«Человек один идет по льду…»
Повороты истории и мемуарные траектории Виктора Шкловского
Мы должны привыкать к будущему, любя прошлое, и, улыбаясь ему, с ним прощаться.
Виктор Шкловский1
В предисловии к первому советскому переизданию полной версии «Сентиментального путешествия» Бенедикт Сарнов вспомнил об одном споре со Шкловским. Дело было в начале 1960‐х годов. В ответ на запальчивый пафос молодого критика, призывающего к пусть и безнадежной, но необходимой борьбе с цензурной несвободой, Шкловский заметил: «Когда мы уступаем дорогу автобусу, мы делаем это не из вежливости». «Не знаю, какая муха меня тогда укусила, – продолжает Сарнов, – но я вдруг разразился монологом, проклинающим подлое время, в котором людям моего поколения довелось родиться, жить и работать. „Поймите! – кричал я. – Вы начали в совсем другую эпоху! Вы могли состояться! А нам не дают даже вылупиться из яйца!“ Спокойно выслушав меня все с той же своей мудрой, иронической, „буддийской“ улыбкой, он сказал: – Ваши жалобы напоминают рассуждения девицы, которая боится выходить замуж: „Вам, небось, хорошо, маменька! Вас-то выдали за папеньку! А мне за чужого мужика идти!“»2
Репутация Виктора Шкловского в истории советской культуры прочно застряла в колее неоднозначного отношения. С одной стороны, он предстает как яркий теоретик литературы, острый критик, писатель, способный делать литературу из заданного им же самим стилистического или жанрового задания, как универсальный автор, умеющий работать со словом практически в любом режиме – от афоризма до объемной творческой биографии. С другой, его творчество устойчиво делят на две неравные части, не равные и по длительности, и по степени концентрации мысли, и по этической состоятельности самой творческой личности. Первая часть вызывает энтузиазм и восхищение, но укладывается в полтора десятилетия, пришедшиеся на начало его литературной карьеры, и завершается «Памятником научной ошибке» (1930), оцениваемым как вынужденная сдача позиций (для некоторых эта история взлета и падения заканчивается еще раньше – в 1925‐м, когда выходит сборник «О теории прозы», концептуально суммирующий десятилетие теоретических поисков и прорывов). Вторая часть растягивается на оставшиеся 60 лет, но воспринимается как сменяющие друг друга периоды компромиссов с совестью3 и попыток самооправдания, время которых наступило с приходом оттепели.

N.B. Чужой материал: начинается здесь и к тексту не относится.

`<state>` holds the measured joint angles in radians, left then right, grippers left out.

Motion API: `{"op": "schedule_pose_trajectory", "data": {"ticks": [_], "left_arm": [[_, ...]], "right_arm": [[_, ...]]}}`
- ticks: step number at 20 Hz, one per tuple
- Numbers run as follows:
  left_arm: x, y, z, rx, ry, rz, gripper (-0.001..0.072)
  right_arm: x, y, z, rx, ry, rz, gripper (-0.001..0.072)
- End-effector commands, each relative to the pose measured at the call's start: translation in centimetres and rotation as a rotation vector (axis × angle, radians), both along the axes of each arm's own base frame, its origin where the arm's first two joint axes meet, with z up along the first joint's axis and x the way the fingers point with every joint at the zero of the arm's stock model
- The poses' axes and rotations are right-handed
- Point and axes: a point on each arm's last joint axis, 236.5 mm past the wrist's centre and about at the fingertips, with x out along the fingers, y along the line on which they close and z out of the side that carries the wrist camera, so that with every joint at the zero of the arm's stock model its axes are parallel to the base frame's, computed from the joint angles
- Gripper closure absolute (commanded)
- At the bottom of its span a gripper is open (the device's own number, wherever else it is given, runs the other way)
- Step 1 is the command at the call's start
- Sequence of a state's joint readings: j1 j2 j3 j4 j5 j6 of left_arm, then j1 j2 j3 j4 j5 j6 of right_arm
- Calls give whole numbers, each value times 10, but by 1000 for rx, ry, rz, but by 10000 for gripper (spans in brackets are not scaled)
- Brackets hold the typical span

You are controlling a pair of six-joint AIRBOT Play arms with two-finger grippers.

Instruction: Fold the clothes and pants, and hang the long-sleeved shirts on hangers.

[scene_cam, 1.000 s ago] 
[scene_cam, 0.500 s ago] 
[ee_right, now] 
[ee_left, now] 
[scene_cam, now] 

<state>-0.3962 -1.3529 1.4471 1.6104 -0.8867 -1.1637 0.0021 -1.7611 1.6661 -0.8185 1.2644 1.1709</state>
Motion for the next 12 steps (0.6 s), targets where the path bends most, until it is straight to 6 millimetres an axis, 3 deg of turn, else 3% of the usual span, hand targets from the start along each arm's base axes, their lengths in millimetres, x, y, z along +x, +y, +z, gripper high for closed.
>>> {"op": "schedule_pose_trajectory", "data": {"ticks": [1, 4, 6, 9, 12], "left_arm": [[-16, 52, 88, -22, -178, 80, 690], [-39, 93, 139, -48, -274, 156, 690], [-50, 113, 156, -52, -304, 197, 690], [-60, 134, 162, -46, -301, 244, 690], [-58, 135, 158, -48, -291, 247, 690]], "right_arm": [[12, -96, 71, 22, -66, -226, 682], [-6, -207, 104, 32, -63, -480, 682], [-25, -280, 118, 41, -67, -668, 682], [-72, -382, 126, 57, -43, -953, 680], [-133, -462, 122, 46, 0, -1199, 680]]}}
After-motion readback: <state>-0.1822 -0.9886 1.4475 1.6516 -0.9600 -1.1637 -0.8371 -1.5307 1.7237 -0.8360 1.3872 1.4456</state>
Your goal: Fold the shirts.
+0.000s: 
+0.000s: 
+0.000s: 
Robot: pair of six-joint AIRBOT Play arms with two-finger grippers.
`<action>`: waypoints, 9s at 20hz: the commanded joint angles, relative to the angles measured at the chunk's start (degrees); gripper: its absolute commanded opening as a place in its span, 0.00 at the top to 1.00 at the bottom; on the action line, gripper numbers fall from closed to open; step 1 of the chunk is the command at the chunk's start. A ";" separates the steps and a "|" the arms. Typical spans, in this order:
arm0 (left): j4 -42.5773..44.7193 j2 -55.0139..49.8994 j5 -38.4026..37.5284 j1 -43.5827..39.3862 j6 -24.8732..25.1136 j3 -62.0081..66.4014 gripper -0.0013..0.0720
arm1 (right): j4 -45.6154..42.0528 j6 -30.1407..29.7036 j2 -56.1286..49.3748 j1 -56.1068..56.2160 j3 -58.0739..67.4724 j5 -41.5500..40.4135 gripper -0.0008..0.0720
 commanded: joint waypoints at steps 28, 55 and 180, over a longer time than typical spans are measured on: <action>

Этический приговор и опирающиеся на него оценки интеллектуальной доброкачественности и художественных достоинств работают только пока эпоха не завершена, мотивируя позиции сторон и позволяя сделать собственный выбор, со всеми вытекающими из этого последствиями4. Воспроизводство подобной формы рефлексии означает лишь то, что, несмотря на возникшую хронологическую дистанцию, время, о котором идет речь, еще не закончилось. Более того, продолжение разговора в привычных терминах морального суда не позволяет подвести черту, завершив то, что, по мнению судей, не должно повториться (что ставит самих судей в парадоксальную и порой трагикомичную ситуацию фундаментальной зависимости от того, что они всеми силами стремятся преодолеть). Дело не в том, что за давностью лет этические приговоры требуют отмены или пересмотра, а в том, что они не прибавляют ничего нового к пониманию предмета.